Ingredients: Medium-type main kneading Flour (strong flour) 700 g 300 g Sugar-50 g Salt-20 g Shortening-50 g Yeast food 1 g-Yeast 20 g-Water 400 g 250 g

Process: Medium kneading L: 3 minutes M: 3 minutes Kneading temperature 28 ° C Pre-fermentation time 4 hours Main kneading / kneading L: 4 minutes M: 9 minutes Kneading temperature 28 ° C Floor time 20 minutes Bench time 15 minutes

After molding the prepared dough, the temperature is -20 ° C.
And then stored at 5 ° C. After 5 days of storage,
Roasting furnace (40 ° C, RH85%, 70 minutes),
Baking (210 ° C., 23 minutes) was performed to produce bread.

According to a sensory test, bread produced using refrigerated bread dough from a low-temperature sensitive strain has better bread quality and flavor than bread produced using commercially available freeze-resistant yeast. Was.

[0028]

According to the method of the present invention, bread having excellent fermentation power after refrigerated storage and good quality and flavor can be produced, and thus has high industrial utility value.

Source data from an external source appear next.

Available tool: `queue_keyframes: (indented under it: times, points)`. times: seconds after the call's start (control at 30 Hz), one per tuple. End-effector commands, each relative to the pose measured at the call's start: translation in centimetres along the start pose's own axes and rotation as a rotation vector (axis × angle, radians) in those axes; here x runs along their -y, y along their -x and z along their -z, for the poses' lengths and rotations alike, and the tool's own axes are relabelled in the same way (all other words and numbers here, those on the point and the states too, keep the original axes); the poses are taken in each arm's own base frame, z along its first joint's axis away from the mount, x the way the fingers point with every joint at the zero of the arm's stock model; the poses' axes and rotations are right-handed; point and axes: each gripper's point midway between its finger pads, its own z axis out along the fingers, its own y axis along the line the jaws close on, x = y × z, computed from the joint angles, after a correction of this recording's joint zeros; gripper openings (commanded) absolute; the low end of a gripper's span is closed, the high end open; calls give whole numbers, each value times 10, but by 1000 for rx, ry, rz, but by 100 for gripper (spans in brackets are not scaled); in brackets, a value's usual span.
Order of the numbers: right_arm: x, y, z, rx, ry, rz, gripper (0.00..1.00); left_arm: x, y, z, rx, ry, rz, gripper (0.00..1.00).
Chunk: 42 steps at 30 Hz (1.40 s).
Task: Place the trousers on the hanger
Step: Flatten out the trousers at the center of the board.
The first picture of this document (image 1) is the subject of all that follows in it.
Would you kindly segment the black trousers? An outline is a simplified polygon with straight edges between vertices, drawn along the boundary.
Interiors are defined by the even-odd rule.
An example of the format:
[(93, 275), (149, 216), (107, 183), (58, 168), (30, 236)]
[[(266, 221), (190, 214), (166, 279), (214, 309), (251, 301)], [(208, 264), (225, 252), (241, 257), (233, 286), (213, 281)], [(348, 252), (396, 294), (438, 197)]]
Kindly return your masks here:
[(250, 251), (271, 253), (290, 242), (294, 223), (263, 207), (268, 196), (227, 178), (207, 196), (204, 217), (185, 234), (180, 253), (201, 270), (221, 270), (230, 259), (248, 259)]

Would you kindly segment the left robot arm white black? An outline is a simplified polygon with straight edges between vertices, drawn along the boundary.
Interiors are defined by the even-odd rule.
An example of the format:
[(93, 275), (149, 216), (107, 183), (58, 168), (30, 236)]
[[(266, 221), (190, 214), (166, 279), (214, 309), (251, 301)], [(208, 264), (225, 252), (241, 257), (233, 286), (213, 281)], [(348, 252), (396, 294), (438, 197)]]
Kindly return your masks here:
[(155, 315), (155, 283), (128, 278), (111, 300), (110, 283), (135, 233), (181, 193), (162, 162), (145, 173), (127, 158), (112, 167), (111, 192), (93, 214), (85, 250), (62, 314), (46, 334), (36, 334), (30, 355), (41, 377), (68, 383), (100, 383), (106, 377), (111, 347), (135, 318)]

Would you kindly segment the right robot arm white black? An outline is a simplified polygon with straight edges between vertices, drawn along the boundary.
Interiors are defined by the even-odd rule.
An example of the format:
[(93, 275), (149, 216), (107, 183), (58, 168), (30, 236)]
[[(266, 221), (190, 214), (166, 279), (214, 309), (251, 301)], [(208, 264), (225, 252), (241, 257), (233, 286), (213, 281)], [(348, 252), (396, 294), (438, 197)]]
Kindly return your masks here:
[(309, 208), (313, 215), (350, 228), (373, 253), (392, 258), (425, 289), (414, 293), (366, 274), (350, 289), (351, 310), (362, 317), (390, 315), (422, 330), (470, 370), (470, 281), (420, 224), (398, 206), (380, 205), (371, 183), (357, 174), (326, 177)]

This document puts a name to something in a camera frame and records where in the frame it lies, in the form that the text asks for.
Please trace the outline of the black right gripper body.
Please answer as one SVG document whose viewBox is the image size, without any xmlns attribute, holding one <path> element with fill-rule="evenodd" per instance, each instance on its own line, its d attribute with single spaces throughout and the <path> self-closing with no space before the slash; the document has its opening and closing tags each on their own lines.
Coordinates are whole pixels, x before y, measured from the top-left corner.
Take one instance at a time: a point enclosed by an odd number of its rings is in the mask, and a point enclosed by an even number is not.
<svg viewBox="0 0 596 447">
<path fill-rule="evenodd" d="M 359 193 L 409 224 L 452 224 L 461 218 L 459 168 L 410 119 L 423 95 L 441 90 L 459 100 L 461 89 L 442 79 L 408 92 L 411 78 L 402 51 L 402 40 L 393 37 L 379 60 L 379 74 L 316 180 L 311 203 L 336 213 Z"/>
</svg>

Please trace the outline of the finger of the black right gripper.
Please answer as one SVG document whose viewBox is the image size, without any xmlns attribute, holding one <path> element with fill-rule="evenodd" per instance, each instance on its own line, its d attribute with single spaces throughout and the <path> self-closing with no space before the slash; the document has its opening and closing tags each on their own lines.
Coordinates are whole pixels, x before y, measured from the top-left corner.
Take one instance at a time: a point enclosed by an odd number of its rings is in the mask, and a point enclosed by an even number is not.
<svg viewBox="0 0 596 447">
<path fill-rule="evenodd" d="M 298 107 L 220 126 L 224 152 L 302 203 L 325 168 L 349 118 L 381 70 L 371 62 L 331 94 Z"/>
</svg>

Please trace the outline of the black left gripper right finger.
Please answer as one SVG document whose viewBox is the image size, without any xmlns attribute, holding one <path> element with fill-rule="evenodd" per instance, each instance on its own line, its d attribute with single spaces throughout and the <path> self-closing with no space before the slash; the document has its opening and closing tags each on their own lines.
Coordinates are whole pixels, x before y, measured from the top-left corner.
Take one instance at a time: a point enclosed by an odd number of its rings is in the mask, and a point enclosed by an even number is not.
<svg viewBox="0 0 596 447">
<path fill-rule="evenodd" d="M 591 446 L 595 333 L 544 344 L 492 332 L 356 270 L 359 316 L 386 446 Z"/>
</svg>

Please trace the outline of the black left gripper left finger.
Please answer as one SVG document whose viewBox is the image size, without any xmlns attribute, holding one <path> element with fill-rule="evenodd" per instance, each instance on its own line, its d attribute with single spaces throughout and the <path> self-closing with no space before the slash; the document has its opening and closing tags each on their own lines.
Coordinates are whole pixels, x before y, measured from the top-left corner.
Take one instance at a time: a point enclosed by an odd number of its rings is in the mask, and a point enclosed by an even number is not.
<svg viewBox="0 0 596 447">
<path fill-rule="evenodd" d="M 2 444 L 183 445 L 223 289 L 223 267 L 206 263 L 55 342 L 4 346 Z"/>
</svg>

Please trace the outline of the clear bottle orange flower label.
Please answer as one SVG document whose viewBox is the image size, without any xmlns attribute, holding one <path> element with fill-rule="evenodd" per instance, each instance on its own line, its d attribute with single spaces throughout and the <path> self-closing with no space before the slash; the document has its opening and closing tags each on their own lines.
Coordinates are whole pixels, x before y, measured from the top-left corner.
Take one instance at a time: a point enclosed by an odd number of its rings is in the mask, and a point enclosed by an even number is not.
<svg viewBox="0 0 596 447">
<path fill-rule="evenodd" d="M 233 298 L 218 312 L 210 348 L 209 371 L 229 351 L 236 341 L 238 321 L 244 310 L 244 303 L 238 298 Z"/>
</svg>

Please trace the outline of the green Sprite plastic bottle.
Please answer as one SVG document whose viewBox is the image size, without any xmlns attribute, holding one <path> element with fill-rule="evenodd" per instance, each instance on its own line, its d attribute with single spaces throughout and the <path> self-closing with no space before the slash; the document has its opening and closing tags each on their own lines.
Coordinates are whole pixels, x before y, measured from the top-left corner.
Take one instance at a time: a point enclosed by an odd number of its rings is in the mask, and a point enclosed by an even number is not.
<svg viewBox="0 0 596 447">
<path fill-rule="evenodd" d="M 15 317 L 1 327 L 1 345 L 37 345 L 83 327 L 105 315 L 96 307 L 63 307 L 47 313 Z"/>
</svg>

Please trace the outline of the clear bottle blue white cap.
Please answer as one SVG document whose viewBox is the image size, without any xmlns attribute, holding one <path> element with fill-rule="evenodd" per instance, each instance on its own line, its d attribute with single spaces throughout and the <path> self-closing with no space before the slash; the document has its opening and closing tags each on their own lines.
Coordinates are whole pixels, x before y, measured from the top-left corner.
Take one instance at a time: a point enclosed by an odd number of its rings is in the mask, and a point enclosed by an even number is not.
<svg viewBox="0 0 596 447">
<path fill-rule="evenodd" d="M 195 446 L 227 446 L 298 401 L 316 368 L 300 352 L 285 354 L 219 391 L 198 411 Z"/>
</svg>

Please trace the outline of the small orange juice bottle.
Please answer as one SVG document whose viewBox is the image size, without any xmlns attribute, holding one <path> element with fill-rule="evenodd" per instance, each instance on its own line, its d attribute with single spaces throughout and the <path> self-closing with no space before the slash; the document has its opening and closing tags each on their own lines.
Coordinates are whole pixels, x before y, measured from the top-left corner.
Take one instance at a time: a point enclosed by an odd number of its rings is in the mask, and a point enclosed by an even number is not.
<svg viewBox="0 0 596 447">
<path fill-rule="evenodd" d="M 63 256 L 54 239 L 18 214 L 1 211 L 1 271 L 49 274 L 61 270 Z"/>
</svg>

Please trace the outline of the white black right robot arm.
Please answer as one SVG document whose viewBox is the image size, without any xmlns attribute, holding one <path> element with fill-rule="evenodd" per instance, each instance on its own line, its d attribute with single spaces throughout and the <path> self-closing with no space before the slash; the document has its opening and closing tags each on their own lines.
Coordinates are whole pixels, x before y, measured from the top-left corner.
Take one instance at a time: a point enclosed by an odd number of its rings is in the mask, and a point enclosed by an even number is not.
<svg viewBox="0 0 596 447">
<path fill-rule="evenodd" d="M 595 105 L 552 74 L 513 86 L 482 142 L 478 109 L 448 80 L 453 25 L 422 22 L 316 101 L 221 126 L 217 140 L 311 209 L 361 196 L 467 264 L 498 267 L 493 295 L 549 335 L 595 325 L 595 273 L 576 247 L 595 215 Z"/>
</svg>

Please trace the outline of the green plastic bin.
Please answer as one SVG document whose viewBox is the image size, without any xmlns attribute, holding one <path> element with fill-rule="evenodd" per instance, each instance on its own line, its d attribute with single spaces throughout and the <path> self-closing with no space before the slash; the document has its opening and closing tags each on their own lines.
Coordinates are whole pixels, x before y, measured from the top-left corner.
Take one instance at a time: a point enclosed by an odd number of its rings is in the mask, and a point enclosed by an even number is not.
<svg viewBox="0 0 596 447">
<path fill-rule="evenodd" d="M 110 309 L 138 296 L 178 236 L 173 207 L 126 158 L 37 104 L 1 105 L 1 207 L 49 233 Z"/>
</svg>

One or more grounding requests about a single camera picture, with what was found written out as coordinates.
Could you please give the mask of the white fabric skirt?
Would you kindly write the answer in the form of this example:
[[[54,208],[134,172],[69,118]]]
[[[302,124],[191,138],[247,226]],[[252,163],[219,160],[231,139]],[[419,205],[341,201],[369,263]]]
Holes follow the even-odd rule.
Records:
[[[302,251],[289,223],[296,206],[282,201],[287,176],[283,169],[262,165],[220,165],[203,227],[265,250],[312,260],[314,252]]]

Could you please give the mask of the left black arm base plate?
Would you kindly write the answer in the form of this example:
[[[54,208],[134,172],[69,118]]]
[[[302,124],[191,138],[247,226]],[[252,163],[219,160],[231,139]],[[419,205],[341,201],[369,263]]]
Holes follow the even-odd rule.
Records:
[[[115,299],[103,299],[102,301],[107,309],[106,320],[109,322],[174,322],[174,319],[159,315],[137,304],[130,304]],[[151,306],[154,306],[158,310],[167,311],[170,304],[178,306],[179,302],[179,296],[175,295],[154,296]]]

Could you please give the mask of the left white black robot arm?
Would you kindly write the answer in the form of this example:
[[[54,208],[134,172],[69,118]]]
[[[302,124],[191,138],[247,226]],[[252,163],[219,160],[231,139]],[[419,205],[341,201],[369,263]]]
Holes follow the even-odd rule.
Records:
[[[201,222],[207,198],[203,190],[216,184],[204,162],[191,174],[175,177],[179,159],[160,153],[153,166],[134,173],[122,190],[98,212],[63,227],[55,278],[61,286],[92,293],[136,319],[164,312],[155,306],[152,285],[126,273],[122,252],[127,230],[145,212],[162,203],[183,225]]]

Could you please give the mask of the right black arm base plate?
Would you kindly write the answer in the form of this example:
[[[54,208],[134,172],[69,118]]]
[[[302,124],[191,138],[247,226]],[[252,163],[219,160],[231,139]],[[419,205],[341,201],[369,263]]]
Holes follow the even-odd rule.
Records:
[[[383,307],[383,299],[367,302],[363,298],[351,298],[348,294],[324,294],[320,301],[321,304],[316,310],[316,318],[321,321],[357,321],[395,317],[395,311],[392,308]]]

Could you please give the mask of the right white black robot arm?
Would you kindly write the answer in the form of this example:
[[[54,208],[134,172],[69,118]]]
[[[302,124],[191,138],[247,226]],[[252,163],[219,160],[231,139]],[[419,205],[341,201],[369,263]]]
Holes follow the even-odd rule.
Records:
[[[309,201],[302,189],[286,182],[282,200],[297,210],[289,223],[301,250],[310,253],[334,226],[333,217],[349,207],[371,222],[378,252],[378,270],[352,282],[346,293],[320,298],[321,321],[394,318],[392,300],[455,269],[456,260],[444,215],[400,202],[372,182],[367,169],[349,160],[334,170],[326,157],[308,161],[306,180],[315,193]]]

──────────────────────────────────────────────────続 き Continued on the front page (58) Fields surveyed (Int. Cl. ⁷ , DB name) A21D 8/04 A21D 6/00 A21D 13/00

Claims (3)

(57) [Claims] The present invention relates to a Saccharomyces genus, on a YM agar medium.
Incubate at 28 ° C for 2 days and grow at 10 ° C for 2 weeks
Has low-temperature sensitivity, a property that does not grow
The fermentation retention rate after storage at 5 ° C in the dough is 61.5% or more
Quality baker's yeast. 2. A method for producing refrigerated dough for bread, comprising pre-fermenting bread dough using the baker's yeast according to claim 1 , and storing the dough in a refrigerated state. 3. Pre-fermentation using the baker's yeast according to claim 1.
The refrigerated dough for bread obtained by refrigerated storage of the dough is fermented in a roaster (smell) and then baked .
Process for the preparation of that bread.